Items from a data source:
========================================

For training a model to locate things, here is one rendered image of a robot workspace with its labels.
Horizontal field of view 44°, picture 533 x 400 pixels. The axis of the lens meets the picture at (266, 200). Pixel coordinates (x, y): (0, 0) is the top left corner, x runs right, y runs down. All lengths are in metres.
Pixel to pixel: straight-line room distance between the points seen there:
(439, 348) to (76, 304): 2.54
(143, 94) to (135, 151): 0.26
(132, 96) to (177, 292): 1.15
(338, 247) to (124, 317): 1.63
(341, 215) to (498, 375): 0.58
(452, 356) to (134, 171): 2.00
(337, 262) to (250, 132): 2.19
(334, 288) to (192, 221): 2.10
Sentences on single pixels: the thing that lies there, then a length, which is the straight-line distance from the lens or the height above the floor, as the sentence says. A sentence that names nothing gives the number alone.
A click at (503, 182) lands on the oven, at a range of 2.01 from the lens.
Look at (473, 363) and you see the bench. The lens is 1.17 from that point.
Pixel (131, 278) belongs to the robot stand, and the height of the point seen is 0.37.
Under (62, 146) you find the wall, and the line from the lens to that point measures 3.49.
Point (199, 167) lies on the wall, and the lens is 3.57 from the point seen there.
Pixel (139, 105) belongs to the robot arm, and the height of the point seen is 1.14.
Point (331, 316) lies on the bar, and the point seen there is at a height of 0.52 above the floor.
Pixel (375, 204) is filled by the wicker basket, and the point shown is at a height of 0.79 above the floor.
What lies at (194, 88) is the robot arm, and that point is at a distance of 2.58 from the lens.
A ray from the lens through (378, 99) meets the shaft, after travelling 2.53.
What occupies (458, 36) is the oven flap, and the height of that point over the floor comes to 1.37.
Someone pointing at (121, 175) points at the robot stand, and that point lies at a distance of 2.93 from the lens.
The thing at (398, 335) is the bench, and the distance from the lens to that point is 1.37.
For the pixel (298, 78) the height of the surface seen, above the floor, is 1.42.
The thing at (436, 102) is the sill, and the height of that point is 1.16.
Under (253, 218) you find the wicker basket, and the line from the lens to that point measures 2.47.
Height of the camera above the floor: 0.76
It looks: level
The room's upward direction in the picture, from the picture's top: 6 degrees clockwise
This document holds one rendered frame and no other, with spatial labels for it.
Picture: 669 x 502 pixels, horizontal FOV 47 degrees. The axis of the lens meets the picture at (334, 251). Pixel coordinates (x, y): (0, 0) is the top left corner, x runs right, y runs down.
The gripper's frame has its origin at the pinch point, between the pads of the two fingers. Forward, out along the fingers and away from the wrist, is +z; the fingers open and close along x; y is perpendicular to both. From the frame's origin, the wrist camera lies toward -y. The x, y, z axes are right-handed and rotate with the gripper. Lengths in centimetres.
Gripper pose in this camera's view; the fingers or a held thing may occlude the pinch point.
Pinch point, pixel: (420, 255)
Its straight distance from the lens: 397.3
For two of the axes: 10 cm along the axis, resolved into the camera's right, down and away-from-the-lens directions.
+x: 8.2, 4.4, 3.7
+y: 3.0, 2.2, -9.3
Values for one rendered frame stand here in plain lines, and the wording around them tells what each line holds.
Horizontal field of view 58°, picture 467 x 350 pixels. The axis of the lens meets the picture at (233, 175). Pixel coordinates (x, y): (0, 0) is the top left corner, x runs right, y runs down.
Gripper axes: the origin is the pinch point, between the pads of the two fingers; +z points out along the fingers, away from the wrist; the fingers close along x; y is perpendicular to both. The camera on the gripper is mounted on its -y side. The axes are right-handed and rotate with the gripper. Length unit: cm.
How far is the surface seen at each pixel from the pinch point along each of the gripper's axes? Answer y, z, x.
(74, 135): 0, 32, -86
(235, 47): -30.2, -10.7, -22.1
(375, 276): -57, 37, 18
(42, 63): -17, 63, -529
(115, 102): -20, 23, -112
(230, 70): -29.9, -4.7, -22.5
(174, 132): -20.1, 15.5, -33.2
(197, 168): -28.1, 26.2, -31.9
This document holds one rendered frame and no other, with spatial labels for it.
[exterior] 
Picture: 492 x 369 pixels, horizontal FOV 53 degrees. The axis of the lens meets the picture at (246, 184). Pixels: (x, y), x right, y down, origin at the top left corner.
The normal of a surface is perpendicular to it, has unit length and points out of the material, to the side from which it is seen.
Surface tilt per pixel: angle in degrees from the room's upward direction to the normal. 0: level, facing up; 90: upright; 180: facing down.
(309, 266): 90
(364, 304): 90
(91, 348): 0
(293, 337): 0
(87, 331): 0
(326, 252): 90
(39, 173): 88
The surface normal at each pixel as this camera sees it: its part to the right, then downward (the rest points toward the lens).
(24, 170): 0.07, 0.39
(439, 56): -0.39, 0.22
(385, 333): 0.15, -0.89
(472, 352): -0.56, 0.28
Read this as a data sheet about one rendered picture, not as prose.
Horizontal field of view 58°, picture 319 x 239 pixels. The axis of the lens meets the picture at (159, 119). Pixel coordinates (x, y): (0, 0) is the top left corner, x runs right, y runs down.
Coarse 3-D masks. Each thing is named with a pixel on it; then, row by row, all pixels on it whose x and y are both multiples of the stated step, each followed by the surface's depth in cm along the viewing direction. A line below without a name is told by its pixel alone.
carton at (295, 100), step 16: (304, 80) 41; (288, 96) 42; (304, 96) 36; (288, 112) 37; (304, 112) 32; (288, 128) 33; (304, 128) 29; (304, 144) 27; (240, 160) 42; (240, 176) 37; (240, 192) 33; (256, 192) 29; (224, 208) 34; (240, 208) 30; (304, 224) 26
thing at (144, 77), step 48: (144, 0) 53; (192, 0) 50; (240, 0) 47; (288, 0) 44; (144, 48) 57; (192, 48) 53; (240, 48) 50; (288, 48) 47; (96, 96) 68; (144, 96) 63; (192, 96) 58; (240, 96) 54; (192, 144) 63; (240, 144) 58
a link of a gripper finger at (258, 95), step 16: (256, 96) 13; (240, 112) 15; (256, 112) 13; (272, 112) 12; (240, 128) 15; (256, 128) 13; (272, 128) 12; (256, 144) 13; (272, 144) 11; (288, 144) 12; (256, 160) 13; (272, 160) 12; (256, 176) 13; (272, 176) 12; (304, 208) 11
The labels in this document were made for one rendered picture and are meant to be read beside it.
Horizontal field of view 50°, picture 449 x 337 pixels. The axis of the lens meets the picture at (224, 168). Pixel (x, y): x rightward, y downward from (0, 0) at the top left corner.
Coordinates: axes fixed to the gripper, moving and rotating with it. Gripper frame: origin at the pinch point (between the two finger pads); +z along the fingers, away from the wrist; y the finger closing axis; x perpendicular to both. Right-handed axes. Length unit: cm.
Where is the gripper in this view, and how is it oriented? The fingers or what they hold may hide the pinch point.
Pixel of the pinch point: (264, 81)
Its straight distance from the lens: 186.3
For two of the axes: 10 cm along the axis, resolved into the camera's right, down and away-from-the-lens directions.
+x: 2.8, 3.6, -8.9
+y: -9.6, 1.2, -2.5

========================================

Exercise description –
Starting at the first line of the records, print each line exactly, stopping after the line that contains "Horizontal field of view 44°, picture".

Task solution –
For training a model to locate things, here is one rendered image of a robot workspace with its labels.
Horizontal field of view 44°, picture 533 x 400 pixels. The axis of the lens meets the picture at (266, 200). Pixel coordinates (x, y): (0, 0) is the top left corner, x runs right, y runs down. All lengths are in metres.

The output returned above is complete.